“Income per natural” is a concept developed by development economists Michael Clemens and Lant Pritchett to overcome the measurement problems created by compositional effects. To summarize: compositional effects can result in the per capita income in two countries falling due to migration even though individual incomes rise. The problem is that when an individual moves from one country to another, the individual exits the aggregate statistics of the source country and enters the aggregate statistics of the target country.

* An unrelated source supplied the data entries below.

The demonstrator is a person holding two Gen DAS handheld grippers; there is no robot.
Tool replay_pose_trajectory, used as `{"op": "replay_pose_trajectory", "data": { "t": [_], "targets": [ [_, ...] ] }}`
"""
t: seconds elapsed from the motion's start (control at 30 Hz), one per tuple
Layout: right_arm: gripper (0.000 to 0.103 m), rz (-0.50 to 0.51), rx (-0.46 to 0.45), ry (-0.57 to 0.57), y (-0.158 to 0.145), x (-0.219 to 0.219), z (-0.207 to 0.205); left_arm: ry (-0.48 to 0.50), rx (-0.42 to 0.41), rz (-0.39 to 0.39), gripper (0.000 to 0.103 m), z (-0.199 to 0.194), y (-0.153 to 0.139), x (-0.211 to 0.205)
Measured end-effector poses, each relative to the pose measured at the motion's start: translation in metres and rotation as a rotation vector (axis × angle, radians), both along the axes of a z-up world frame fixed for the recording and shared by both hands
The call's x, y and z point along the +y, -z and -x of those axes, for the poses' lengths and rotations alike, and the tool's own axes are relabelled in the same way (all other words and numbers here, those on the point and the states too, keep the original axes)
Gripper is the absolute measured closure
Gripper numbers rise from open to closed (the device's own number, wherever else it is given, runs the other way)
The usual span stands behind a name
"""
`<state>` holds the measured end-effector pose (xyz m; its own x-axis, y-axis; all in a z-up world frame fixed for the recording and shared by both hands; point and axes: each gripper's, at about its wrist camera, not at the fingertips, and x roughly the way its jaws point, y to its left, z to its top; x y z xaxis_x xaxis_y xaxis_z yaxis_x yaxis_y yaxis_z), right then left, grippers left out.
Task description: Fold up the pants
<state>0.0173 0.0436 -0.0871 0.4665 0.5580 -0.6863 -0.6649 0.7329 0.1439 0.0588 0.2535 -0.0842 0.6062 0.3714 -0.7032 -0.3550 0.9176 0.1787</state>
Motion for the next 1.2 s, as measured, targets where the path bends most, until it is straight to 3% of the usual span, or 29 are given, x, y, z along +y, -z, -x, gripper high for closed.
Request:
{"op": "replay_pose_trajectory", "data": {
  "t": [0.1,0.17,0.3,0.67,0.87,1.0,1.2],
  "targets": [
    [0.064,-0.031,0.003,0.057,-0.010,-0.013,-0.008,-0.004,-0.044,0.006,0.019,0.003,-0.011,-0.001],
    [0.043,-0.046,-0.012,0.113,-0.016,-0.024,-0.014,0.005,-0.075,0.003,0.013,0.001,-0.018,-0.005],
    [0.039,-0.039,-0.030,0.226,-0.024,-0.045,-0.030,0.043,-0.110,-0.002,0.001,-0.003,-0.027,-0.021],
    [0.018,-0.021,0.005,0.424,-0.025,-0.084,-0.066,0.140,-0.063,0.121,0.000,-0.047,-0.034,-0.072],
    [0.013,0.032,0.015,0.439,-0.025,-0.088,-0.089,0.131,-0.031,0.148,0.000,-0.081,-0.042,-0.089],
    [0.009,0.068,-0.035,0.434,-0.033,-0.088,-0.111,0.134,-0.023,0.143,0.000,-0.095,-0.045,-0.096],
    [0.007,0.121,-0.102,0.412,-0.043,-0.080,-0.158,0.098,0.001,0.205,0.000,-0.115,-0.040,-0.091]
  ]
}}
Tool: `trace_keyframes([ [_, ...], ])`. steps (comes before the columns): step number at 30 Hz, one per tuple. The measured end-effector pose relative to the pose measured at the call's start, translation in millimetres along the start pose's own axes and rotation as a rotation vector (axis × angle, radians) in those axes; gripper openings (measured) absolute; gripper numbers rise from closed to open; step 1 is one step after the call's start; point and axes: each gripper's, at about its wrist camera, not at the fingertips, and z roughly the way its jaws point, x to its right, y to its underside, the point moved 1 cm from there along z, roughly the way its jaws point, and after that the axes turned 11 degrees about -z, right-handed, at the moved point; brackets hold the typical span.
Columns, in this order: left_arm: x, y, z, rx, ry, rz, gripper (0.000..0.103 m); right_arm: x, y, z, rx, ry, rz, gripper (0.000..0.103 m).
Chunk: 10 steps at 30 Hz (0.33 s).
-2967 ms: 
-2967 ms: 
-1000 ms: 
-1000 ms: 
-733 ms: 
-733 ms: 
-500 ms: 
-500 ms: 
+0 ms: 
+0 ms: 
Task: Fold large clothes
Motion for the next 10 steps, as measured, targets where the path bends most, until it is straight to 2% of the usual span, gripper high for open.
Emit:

“Income per natural” remedies this defect by tracking the mean annual income of persons born in a given country, regardless of where that person now resides. Their defining paper for the concept is at the page Income per Natural: Measuring Development as if People Mattered More Than Places – Working Paper 143. Quoting from the summary webpage:
It is easy to learn the average income of a resident of El Salvador or Albania. But there is no systematic source of information on the average income of a Salvadoran or Albanian. In this new working paper, research fellow Michael Clemens and non-resident fellow Lant Pritchett create a new statistic: income per natural — the mean annual income of persons born in a given country, regardless of where that person now resides. If income per capita has any interpretation as a welfare measure, exclusive focus on the nationally resident population can lead to substantial errors of the income of the natural population for countries where emigration is an important path to greater welfare. The estimates differ substantially from traditional measures of GDP or GNI per resident, and not just for a handful of tiny countries.
Reception
- The Sound You Hear is Your Paradign Shifting, a blog post by Will Wilkinson, praising this work. Wilkinson has elsewhere been critical of compositional effects and citizenism/analytical nationalism.